American writer (born 1979)

Julian Sanchez (born March 14, 1979) is an American writer living in Washington, D.C. Formerly a senior fellow at the Cato Institute, he previously covered technology and privacy issues as the Washington editor for Ars Technica.

==Life==
He first came to public attention in 2003 when he helped to expose gun control critic John Lott for defending himself in online forums using an assumed identity. Soon afterwards, Sanchez was hired as an assistant editor at Reason magazine, where he is now a contributing editor.

Sanchez was raised in Norwood in Bergen County, New Jersey, where he attended public school.
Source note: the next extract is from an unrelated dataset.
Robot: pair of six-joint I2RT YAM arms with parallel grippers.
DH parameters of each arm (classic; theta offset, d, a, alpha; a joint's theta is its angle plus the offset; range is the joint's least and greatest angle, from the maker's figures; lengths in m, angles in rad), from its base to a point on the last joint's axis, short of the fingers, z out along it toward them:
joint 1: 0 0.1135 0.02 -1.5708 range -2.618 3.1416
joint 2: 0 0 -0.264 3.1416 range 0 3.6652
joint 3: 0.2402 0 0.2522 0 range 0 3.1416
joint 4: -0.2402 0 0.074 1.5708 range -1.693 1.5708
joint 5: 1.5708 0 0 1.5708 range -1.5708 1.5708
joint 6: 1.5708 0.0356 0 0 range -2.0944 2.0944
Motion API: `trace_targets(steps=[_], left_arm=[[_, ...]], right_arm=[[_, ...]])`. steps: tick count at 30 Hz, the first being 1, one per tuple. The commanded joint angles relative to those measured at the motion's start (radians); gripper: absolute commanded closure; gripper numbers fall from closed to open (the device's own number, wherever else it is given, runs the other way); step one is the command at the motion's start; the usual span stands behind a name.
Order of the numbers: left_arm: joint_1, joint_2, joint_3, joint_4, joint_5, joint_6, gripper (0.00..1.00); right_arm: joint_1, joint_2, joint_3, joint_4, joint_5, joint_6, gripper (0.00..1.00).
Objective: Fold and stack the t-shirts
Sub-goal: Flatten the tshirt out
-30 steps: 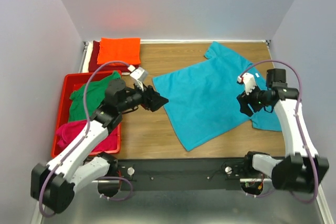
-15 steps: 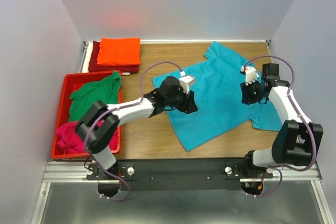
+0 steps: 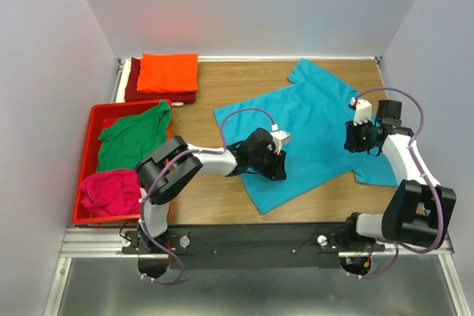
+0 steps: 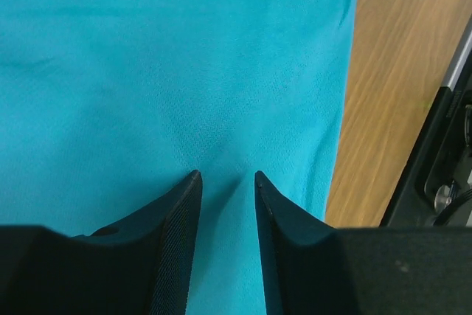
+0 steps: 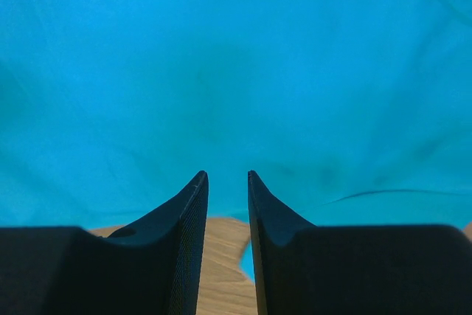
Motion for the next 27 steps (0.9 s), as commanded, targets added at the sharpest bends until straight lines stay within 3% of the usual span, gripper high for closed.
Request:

Sanchez has a weblog on his personal website. He has also blogged for Reason and The Economist. In the winter of 2005–06, Andrew Sullivan asked Sanchez and Ross Douthat to guest blog on his widely read weblog, The Daily Dish. Sanchez's work has been cited in blogs such as The Volokh Conspiracy, Marginal Revolution, and Instapundit. In a 2010 blog post he adapted the philosophical term epistemic closure to describe the effect that the rise of conservative media has had on right-of-center political discourse in the United States. His analysis sparked a spirited debate among conservative pundits that was eventually covered by The New York Times.

Sanchez is a graduate of New York University, where he studied philosophy and political science.